How exactly do they get it done? Put very simplistically, there are four ways to score a goal:

  1. Break down an organized defence
  2. Counter-attack against a disorganized defence
  3. Capitalize on an opposition mistake (this often overlaps with #2)
  4. Set pieces

When it hits crunch time, as Smyrniotis put it, Forge takes extra care to take away #2, #3, and #4, leaving its opponent to try to figure out #1. Logically, because the defence is prepared and in position, that’s by far the most difficult way to create high-quality chances.

The especially important one is #2, because playing ‘in transition’ — i.e. when possession changes hands and the team losing the ball has to quickly switch from attacking organization to defensive organization — has become such an essential aspect of modern football.

It was also what Cavalry and HFX Wanderers were very good at in their respective runs to the final. Both of the goals Halifax scored against Forge earlier in the tournament came from transition situations:

How Forge prevents these situations from occurring is a mixture of tactics and mentality.

Where the former is concerned, there are clear patterns to how Forge plays in these must-win fixtures. One key principle is to avoid taking any risks whatsoever with the ball in the central areas of the field, because — as the above clips demonstrate — that’s where dangerous counter-attacks are born.

Take a look at the passes Daniel Krutzen attempted in this year’s final. Krutzen is the best ball-playing centre-back in the CPL, but he abandoned any attempt to thread intricate passes into midfield that could be picked off. Instead, he played simple, sideways passes to David Edgar and Triston Henry, long balls down the left wing, and little else.

CleanShot 2020-09-23 at 22.18.19@2x
Daniel Krutzen’s pass map.

Combined, Krutzen and Edgar attempted just one pass to Kyle Bekker all match.

Naturally, this inhibits the brand of football Forge plays itself in these big games. It’s not particularly entertaining or attractive for long periods. A team that normally averages over 400 passes per game attempted just 293 against Halifax. In the second leg of last year’s final it was just 233 pass attempts, the fewest recorded in a CPL match.

Forge has judged that it will still get the one or two chances it needs even with those inhibitions, and so the trade-off is worth it. And they have been proven correct.

On to mentality. Forge’s organization and commitment in these games has been total. They do not often press high collectively — that would be too risky — but they do ensure, to a man, that there is always pressure on the ball.

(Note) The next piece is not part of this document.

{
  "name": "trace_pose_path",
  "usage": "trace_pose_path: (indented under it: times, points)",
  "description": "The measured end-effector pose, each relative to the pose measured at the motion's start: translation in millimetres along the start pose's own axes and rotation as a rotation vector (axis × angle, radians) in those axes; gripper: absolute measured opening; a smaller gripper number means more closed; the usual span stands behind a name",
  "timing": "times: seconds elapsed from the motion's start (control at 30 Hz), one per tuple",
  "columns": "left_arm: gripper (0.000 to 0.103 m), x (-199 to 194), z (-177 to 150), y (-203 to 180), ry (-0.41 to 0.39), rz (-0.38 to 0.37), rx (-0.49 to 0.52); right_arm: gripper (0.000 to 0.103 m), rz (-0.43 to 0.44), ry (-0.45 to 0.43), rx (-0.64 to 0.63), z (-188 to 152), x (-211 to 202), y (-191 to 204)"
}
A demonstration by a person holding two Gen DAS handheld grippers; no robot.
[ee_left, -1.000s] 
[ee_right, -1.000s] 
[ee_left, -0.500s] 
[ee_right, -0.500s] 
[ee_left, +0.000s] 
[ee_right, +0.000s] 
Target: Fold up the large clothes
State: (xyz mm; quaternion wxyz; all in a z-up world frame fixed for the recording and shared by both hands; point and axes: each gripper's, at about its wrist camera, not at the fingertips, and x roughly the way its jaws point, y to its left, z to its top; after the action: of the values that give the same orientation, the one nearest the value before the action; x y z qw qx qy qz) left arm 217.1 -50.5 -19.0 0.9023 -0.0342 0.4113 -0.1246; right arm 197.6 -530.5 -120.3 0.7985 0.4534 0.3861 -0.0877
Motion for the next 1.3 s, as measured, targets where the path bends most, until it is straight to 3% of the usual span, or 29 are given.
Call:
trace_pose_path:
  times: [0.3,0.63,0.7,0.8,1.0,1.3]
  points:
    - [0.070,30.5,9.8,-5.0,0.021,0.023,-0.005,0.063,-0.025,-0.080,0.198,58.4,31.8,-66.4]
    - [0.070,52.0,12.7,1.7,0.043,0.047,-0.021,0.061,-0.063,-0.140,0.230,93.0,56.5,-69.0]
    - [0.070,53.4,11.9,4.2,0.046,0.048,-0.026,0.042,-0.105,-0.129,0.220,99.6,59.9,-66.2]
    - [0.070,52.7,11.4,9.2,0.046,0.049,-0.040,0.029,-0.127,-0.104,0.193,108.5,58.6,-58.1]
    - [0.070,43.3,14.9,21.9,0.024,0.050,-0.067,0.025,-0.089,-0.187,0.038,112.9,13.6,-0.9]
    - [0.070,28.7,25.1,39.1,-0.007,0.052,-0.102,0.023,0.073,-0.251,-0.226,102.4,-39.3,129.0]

When teams are able to play through that pressure — as Halifax does in the clip below thanks to some excellent work from Alex Marshall — Forge retreats, with everyone bar Mo Babouli behind the ball and within the width of the penalty area. Freeze it at 02:17 to see what I’m talking about.

It speaks to the standards that have been set at Forge that arguably the most talented team in the league is never outworked (at least not when it matters). That’s the value of Edgar, who will enthusiastically chew out a teammate when he sees something he doesn’t like, and Bekker, whose mileage after a game like the final I would love to see. If the probable MVP is running like that, there’s no excuse for anyone else.

“You need guys who can not just lead on the field but coach on the field,” Smyrniotis explained to us a couple of days before the final. “That’s guys like Kyle Bekker, David Edgar, and Daniel Krutzen.

“These guys see things on the pitch. They see the processes that we’ve worked on in training or that we’ve talked about and they’re constantly thinking about it in their minds.”

In total, Forge conceded 10 goals at the Island Games: seven off set pieces (including penalties), the aforementioned two in transition against Halifax, and one against Valour which was marked as from open play but could be argued for the set-piece pile having come out of a clever throw-in routine.

The number of set-piece goals they allowed in the first round raised eyebrows but given (a) referees were more likely to be cautious with penalty decisions in the latter stages and (b) Forge had been the only CPL team not to concede a single goal from a corner in 2019, it felt like a blip.

Sure enough, Smyrniotis and his staff had that tightened up in the second round. And from that point onwards Forge was near-impenetrable on its way to another title.